I am completely new to this, ti actually took me about ten minutes to just figure out how to post this... lol, never posted on a forum before, but I have read at many.

I have many questions to ask and not sure where to begin, but I guess I will explain who I am and why I am here for starters.

I am seeing a women that has a "pack" as she calls them. She hopes one day to have a dog rescue and has already begun by "adopting" 5 dogs. Apologies if breed spelling is wrong, I will learn as I go They are: Tucker - male Great Pirinese (5yo), Beowuff - male Black Lab/Mutt (5yo), Autumn - female Great Pirinese/Chow/Mutt (19mos), Daisy - female Pit Bull/Dalmatian (9yo and almost completely deaf) and Foxy - female Border Collie (3yo).

They are all wonderful animals in their own right, and behave quite well when dealt with in a one on one situation, but there have been fights between the males and females occasionally and currently Daisy and Autumn can't be in the same room together without literally trying to kill each other.
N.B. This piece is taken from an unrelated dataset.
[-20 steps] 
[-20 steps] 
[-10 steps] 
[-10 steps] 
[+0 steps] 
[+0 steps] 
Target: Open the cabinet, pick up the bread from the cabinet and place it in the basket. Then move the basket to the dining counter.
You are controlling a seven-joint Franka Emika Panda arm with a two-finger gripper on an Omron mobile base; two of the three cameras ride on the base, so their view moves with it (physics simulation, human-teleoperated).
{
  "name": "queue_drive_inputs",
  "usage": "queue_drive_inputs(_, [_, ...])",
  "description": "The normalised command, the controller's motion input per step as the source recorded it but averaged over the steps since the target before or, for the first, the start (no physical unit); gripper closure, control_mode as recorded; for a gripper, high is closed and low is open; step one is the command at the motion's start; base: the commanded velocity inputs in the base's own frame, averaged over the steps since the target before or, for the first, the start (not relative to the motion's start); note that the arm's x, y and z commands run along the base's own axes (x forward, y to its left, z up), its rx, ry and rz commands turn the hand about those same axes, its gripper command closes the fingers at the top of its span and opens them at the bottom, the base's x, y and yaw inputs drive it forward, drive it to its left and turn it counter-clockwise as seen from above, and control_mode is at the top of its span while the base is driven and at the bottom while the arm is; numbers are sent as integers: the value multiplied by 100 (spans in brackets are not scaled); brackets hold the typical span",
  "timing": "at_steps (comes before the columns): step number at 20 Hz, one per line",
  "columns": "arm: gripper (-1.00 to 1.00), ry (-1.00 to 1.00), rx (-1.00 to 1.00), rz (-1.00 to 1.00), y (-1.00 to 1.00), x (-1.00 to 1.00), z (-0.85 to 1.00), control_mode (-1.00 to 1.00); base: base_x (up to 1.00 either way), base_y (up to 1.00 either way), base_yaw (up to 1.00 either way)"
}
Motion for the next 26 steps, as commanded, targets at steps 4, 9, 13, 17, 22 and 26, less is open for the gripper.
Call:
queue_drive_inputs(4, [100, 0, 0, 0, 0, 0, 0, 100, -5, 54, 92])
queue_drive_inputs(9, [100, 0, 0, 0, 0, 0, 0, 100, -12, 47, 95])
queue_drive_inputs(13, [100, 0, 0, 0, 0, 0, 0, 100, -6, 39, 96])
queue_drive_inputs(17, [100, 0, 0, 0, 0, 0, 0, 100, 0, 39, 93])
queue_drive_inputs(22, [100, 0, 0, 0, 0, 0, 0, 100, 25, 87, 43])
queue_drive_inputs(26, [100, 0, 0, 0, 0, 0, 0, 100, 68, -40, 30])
We have tried multiple version of training and had little success. The males sorted it out between themselves but there is still the occasional posturing and growling but no fighting, Foxy keeps clear and doesn't have any issues with anyone, but Autumn will attack her if Daisy isn't around... If Daisy is around, Daisy will attack Autumn if allowed to but Daisy never attacks Foxy.
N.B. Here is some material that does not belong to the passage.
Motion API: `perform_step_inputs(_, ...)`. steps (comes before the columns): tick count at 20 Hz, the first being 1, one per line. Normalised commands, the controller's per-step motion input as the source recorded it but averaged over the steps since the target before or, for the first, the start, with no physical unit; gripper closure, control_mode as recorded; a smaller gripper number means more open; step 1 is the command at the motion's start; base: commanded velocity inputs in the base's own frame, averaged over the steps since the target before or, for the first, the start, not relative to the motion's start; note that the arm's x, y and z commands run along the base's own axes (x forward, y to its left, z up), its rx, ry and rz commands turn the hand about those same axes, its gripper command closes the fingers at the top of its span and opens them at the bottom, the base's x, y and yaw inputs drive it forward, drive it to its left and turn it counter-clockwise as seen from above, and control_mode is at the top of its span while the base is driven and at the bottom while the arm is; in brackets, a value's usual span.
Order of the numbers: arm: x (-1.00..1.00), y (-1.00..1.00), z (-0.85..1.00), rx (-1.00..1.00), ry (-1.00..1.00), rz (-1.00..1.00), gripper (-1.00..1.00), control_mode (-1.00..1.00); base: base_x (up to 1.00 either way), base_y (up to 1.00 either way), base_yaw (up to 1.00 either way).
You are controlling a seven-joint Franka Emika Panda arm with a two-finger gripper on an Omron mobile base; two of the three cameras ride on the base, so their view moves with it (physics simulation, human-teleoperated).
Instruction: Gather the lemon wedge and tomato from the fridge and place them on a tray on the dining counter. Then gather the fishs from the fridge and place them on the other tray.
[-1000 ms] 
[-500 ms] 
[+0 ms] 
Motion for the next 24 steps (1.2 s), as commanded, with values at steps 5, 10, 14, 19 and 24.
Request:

WHEW... ok, does that make any sense? LOL.. I can see already this is going to be difficult to explain. OK, so basically, what I am trying to understand is how do you keep a "pack" when there is always a fight for alpha? None of the dogs seem to recognise my GF as the pack leader, they all will back down if confronted and one on one they all listen quite well, but none of them seem too interested in listening when they are in a pack.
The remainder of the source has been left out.